[Haskell-cafe] Best ways to achieve throughput, for large M:N ratio of STM threads, with hot TVar updates?
Joachim Durchholz
jo at durchholz.org
Thu Jul 23 16:25:12 UTC 2020
While I can't contribute any Haskell knowledge, I know that many threads
updating the same variable is the worst thing you can do; not only do
you create a single bottleneck, if you have your threads running on
multiple cores you get CPU pipeline stalls, L1 cache line flushes,
and/or complicated cache coherency protocols executed between cores.
It's not cheap: each of these mechanisms can take hundreds of CPU
cycles, for a CPU that can execute multiple instructions per CPU cycle.
Incrementing a global counter is a really hard problem in multithreading...
I believe this is the reason why databases typically implement a
SEQUENCE mechanism, and these sequences are usually implemented as
"whenever a transaction asks for a sequence number, reserve a block of
1,000 numbers for it so it can retrieve 999 additional numbers without
the synchronization overhead.
This is also why real databases use transactions - these do not just
isolate processes from each other's updates, they also allow the DB to
let the transaction work on a snapshot and do all the synchronization
once, during COMMIT.
And, as you just discovered, it's one of the major optimization areas in
database engines :-)
TL;DR for the bad news: I suspect your problem is just unavoidable
However, I see a workaround: delayed index update.
Have each index twice: last-known and next-future.
last-known is what was created during the last index update.

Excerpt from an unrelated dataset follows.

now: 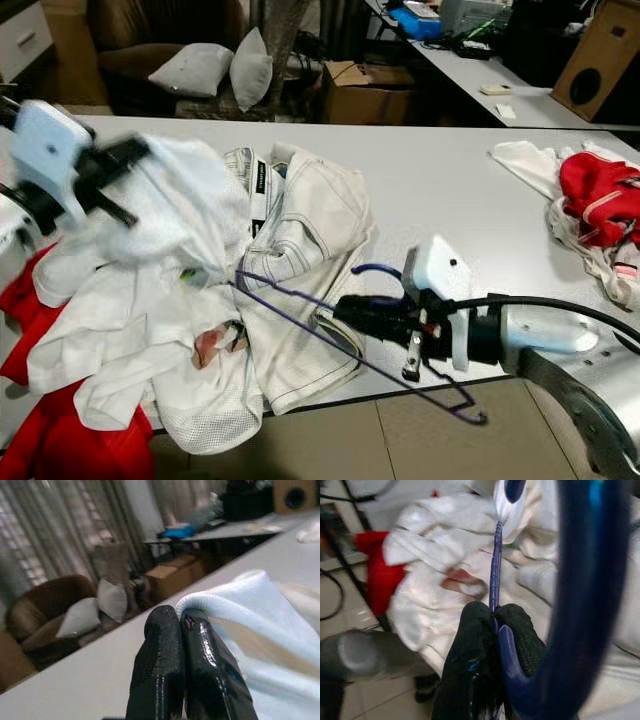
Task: Hang hanger
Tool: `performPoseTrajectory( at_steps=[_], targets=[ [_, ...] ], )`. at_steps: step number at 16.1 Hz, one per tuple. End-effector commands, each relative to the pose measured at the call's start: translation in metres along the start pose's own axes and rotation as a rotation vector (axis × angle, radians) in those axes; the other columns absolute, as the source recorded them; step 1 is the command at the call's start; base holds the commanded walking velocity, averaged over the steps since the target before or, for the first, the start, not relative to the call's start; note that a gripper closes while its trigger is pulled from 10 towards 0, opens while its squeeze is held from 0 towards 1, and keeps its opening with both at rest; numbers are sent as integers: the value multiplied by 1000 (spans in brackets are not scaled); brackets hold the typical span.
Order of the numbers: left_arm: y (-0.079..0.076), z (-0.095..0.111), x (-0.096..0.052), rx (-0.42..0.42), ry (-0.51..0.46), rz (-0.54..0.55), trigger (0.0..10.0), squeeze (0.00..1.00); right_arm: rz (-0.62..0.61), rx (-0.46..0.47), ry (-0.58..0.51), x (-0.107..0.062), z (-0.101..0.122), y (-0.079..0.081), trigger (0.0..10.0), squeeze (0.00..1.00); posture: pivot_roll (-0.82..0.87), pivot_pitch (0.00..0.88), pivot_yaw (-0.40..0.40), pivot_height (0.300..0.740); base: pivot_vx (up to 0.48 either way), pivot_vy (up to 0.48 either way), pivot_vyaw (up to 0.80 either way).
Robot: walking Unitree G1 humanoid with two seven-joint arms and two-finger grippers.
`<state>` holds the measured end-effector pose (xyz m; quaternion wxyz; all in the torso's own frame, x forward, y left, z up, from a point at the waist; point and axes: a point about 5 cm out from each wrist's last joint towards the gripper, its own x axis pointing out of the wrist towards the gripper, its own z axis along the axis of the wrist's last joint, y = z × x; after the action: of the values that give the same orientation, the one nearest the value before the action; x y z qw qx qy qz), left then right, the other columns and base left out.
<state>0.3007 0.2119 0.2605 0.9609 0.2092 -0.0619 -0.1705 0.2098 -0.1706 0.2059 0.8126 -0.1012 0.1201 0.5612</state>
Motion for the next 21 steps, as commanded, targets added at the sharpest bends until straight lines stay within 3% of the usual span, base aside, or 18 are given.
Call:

You need an
append-only list of records that had an index field update, and all
searches that use the index will also have to do a linear search in that
list.
next-future is built in the background. It takes last-known and the
updates from the append-only list, and generates a new index. Once
next-future is finished, replace last-known with it.
You still need to to a global lock while replacing indexes, but you
don't have to lock the index for every single update but just once.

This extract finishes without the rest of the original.